PROBLEM:
Set down every entry below exactly as it stands.

DATA LISTING:
========

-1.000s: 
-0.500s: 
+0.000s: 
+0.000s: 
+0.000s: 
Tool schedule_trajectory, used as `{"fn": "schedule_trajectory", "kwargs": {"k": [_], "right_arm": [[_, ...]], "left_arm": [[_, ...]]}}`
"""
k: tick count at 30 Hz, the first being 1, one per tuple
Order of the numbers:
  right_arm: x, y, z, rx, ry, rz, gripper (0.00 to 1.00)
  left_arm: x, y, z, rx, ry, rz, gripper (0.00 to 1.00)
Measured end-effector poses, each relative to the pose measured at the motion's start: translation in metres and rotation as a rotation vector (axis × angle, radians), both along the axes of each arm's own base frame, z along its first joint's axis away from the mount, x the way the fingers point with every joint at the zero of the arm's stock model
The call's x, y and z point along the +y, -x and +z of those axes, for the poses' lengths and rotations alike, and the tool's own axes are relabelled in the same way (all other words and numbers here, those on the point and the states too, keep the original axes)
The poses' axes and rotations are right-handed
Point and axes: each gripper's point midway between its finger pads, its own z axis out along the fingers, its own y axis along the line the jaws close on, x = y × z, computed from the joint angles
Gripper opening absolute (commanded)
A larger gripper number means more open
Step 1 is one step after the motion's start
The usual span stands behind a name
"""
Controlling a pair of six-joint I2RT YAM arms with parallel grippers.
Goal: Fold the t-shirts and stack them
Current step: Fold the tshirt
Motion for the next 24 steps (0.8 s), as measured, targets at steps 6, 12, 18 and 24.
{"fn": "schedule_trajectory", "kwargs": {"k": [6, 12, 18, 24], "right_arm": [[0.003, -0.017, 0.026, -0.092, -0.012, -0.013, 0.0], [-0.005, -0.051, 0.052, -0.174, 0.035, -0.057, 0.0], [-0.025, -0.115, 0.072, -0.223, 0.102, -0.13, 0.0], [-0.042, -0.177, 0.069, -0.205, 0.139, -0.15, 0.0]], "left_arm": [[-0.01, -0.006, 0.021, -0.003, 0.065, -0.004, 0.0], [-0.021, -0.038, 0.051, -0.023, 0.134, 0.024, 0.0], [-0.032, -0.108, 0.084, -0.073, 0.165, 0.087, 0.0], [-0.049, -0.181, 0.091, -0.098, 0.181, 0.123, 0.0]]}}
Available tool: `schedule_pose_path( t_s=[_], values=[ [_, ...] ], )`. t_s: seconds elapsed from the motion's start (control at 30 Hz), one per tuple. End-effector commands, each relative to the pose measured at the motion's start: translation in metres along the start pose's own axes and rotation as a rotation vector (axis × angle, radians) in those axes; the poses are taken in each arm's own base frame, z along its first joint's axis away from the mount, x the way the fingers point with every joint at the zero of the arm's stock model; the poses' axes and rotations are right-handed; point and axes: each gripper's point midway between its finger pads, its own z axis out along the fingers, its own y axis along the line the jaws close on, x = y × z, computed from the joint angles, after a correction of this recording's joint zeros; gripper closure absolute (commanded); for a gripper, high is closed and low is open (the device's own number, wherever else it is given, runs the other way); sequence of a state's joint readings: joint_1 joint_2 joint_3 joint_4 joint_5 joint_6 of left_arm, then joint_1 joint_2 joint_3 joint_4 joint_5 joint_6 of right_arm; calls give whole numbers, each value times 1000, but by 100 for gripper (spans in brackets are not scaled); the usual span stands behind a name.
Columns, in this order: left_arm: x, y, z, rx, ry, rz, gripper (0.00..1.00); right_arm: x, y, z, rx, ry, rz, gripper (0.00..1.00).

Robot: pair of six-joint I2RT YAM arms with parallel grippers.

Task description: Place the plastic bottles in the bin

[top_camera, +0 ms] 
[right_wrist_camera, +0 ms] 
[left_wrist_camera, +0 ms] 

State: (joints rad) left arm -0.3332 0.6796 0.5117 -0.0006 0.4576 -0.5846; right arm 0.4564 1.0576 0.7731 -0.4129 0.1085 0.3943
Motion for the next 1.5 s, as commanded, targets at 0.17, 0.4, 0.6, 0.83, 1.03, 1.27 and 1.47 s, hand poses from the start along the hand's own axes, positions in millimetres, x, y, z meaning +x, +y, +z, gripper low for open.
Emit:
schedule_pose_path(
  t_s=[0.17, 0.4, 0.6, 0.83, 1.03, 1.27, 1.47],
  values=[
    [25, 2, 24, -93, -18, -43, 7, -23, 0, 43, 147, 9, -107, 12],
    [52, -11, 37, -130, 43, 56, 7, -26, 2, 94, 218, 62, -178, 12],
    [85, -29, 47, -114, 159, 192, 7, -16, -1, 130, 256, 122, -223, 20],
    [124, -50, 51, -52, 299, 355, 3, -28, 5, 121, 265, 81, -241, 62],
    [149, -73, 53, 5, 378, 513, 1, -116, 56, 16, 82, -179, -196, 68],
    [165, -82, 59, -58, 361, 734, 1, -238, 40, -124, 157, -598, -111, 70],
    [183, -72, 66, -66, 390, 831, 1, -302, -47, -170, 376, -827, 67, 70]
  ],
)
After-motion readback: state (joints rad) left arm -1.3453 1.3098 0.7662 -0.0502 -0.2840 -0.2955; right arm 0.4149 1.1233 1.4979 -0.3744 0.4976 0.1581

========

RESULT:
-1.000s: 
-0.500s: 
+0.000s: 
+0.000s: 
+0.000s: 
Tool schedule_trajectory, used as `{"fn": "schedule_trajectory", "kwargs": {"k": [_], "right_arm": [[_, ...]], "left_arm": [[_, ...]]}}`
"""
k: tick count at 30 Hz, the first being 1, one per tuple
Order of the numbers:
  right_arm: x, y, z, rx, ry, rz, gripper (0.00 to 1.00)
  left_arm: x, y, z, rx, ry, rz, gripper (0.00 to 1.00)
Measured end-effector poses, each relative to the pose measured at the motion's start: translation in metres and rotation as a rotation vector (axis × angle, radians), both along the axes of each arm's own base frame, z along its first joint's axis away from the mount, x the way the fingers point with every joint at the zero of the arm's stock model
The call's x, y and z point along the +y, -x and +z of those axes, for the poses' lengths and rotations alike, and the tool's own axes are relabelled in the same way (all other words and numbers here, those on the point and the states too, keep the original axes)
The poses' axes and rotations are right-handed
Point and axes: each gripper's point midway between its finger pads, its own z axis out along the fingers, its own y axis along the line the jaws close on, x = y × z, computed from the joint angles
Gripper opening absolute (commanded)
A larger gripper number means more open
Step 1 is one step after the motion's start
The usual span stands behind a name
"""
Controlling a pair of six-joint I2RT YAM arms with parallel grippers.
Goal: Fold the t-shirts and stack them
Current step: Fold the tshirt
Motion for the next 24 steps (0.8 s), as measured, targets at steps 6, 12, 18 and 24.
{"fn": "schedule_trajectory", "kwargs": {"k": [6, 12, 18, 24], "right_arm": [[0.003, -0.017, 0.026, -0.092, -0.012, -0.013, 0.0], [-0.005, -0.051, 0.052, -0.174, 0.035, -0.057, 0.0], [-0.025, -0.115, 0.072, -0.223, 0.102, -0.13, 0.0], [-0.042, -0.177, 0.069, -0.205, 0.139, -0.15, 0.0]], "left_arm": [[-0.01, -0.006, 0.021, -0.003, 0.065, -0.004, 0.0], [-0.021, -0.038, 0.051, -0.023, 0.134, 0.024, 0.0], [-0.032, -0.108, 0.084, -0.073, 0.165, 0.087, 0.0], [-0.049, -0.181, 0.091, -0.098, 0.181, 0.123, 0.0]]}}
Available tool: `schedule_pose_path( t_s=[_], values=[ [_, ...] ], )`. t_s: seconds elapsed from the motion's start (control at 30 Hz), one per tuple. End-effector commands, each relative to the pose measured at the motion's start: translation in metres along the start pose's own axes and rotation as a rotation vector (axis × angle, radians) in those axes; the poses are taken in each arm's own base frame, z along its first joint's axis away from the mount, x the way the fingers point with every joint at the zero of the arm's stock model; the poses' axes and rotations are right-handed; point and axes: each gripper's point midway between its finger pads, its own z axis out along the fingers, its own y axis along the line the jaws close on, x = y × z, computed from the joint angles, after a correction of this recording's joint zeros; gripper closure absolute (commanded); for a gripper, high is closed and low is open (the device's own number, wherever else it is given, runs the other way); sequence of a state's joint readings: joint_1 joint_2 joint_3 joint_4 joint_5 joint_6 of left_arm, then joint_1 joint_2 joint_3 joint_4 joint_5 joint_6 of right_arm; calls give whole numbers, each value times 1000, but by 100 for gripper (spans in brackets are not scaled); the usual span stands behind a name.
Columns, in this order: left_arm: x, y, z, rx, ry, rz, gripper (0.00..1.00); right_arm: x, y, z, rx, ry, rz, gripper (0.00..1.00).

Robot: pair of six-joint I2RT YAM arms with parallel grippers.

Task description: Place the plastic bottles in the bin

[top_camera, +0 ms] 
[right_wrist_camera, +0 ms] 
[left_wrist_camera, +0 ms] 

State: (joints rad) left arm -0.3332 0.6796 0.5117 -0.0006 0.4576 -0.5846; right arm 0.4564 1.0576 0.7731 -0.4129 0.1085 0.3943
Motion for the next 1.5 s, as commanded, targets at 0.17, 0.4, 0.6, 0.83, 1.03, 1.27 and 1.47 s, hand poses from the start along the hand's own axes, positions in millimetres, x, y, z meaning +x, +y, +z, gripper low for open.
Emit:
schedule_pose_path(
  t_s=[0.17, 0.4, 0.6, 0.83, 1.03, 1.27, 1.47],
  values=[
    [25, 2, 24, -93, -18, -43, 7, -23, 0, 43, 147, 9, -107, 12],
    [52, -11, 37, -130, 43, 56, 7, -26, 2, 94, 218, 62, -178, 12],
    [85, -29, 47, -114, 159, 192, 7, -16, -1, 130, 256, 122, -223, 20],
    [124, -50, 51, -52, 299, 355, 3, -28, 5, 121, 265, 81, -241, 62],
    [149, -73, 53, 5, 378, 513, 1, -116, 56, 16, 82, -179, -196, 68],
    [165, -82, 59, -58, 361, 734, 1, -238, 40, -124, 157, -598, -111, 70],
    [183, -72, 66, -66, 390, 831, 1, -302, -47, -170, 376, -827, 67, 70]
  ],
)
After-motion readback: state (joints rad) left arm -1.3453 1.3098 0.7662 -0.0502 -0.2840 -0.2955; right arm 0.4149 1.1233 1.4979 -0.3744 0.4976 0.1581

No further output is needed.